Resource extraction isn't the only formula for success, he said. Instead, the state will thrive because of conservative management.
"We do a good job in the state of Idaho of creating an environment for business to thrive," Otter said. "That's why we have had millions of dollars - if not billions - of capital investment in the last year in the state of Idaho."
Bujak said Idaho's economy could be expanding like North Dakota, Oklahoma, West Virginia and Wyoming if it controlled more of its federal public lands. He said Otter failed to do more for state control.
"What government needs to do is get out of the way, create a tax structure that's low, fair and predictable," Bujak said.
"We need a better marketing campaign than tax breaks, and 'we work cheap,'" Balukoff said. "It may be true that we are high in job creation, but we're also high in job mortality and business mortality."
Too many jobs created in Idaho have been paying minimum wage, Balukoff said.
Instead of expending all of the state's energy working to bring new companies to Idaho, state leaders should focus on the 40,000 small businesses already here, Balukoff said.
"If just 10 percent of those businesses added one job, that would be 4,000 new jobs," the Democrat said.
Once the moderators changed debate issues, Otter shot back at Bujak's criticism of establishing a state health-insurance exchange. The governor said every state has to have an exchange, so Idaho needed to create one for itself.
The Affordable Care Act is the law of the land, he reminded his challenger.

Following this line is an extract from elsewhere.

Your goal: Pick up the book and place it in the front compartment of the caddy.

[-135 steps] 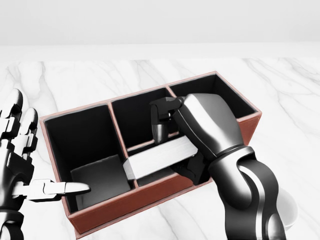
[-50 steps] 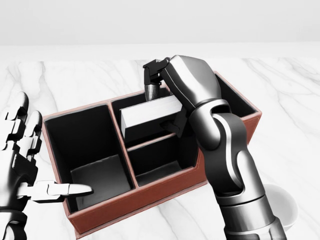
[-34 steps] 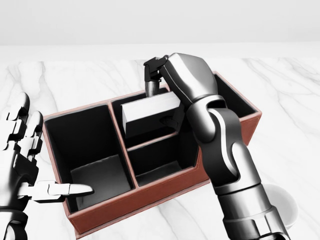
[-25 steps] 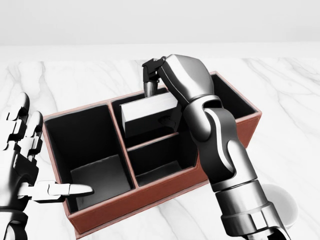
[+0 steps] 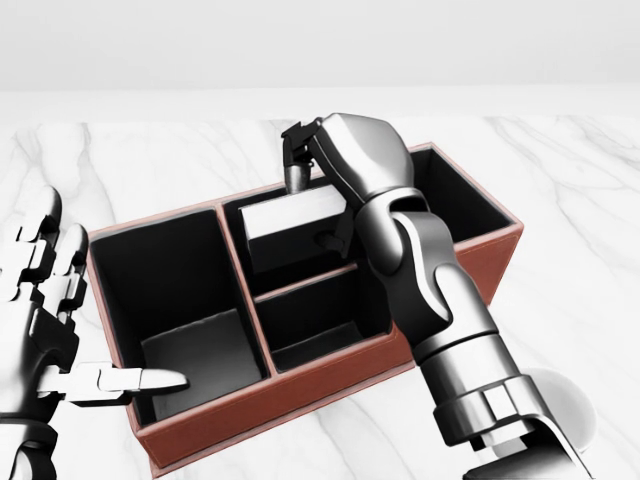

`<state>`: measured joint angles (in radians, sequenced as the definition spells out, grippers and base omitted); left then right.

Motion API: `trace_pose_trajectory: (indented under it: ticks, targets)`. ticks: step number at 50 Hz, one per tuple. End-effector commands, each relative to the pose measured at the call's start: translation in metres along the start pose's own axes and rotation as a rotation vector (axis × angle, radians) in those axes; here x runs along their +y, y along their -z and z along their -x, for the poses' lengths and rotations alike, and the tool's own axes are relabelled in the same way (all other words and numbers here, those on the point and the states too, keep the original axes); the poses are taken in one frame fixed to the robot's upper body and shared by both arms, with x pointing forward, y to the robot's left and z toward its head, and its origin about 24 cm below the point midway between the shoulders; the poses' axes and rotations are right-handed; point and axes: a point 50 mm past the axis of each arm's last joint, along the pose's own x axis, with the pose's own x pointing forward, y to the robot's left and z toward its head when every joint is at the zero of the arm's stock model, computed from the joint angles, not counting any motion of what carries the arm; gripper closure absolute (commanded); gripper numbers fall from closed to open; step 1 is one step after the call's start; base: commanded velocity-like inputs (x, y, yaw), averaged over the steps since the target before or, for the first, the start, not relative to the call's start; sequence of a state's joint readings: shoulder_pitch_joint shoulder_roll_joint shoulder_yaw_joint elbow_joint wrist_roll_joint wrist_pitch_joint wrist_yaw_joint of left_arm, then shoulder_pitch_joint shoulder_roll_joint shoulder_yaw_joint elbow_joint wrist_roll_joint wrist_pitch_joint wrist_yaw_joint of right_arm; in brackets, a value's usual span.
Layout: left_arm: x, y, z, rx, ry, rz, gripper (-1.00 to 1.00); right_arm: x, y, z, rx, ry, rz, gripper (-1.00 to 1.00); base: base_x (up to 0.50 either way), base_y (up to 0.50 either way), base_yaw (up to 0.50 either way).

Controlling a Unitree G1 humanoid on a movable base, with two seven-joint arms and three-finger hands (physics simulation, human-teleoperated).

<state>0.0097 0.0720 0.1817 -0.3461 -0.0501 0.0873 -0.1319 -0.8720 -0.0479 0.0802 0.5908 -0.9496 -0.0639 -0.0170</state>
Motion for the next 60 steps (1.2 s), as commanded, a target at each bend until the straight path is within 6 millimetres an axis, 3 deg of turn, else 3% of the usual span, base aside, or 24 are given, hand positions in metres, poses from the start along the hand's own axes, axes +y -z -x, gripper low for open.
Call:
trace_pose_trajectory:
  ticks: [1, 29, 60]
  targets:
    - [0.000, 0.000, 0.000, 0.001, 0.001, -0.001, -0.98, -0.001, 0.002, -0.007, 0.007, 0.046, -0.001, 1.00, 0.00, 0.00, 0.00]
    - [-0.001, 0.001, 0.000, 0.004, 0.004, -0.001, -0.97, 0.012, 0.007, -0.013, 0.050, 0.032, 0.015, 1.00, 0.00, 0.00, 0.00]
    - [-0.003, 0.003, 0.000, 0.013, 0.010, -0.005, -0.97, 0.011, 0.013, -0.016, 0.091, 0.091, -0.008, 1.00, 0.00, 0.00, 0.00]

"I wanted Idahoans making decisions about one of the most important things that we have in Idaho, and that's our health care system," Otter said.
Balukoff said having a health insurance exchange is good for Idaho's small businesses and many people who were not able to afford insurance.
Balukoff said the next step is to expand Medicaid in the state to help more uninsured Idahoans.
"We are already paying for their care when they show up at the emergency rooms," Balukoff said. "We pay for that through our property taxes, through the state general fund taxes, and we also are paying federal taxes that we don't get back by not expanding the coverage of Medicaid."
Other states that expand Medicaid will get Idaho's share of federal tax money, Balukoff said.
Pro-Life shot down the idea of expanding Medicaid in the state.
"All of those functions should remain with faith," Pro-Life said. Elected leaders in the state allowed government to steal nearly all "the practical functions of faith, and I think it's a crime against God what we're doing."
Watch the video on the city's website here: www.cdaid.org/Videos?video=180.
Four candidates for governor of Idaho take the stage Friday during a debate, hosted by the Coeur Group, at the Coeur d’Alene Public Library Community Meeting Room. Candidates answered questions on the topics of education, jobs, health care and more. From left, Democratic candidate A.J. Balukoff, Libertarian candidate John Bujak, GOP Gov. Butch Otter and Independent candidate Pro-Life.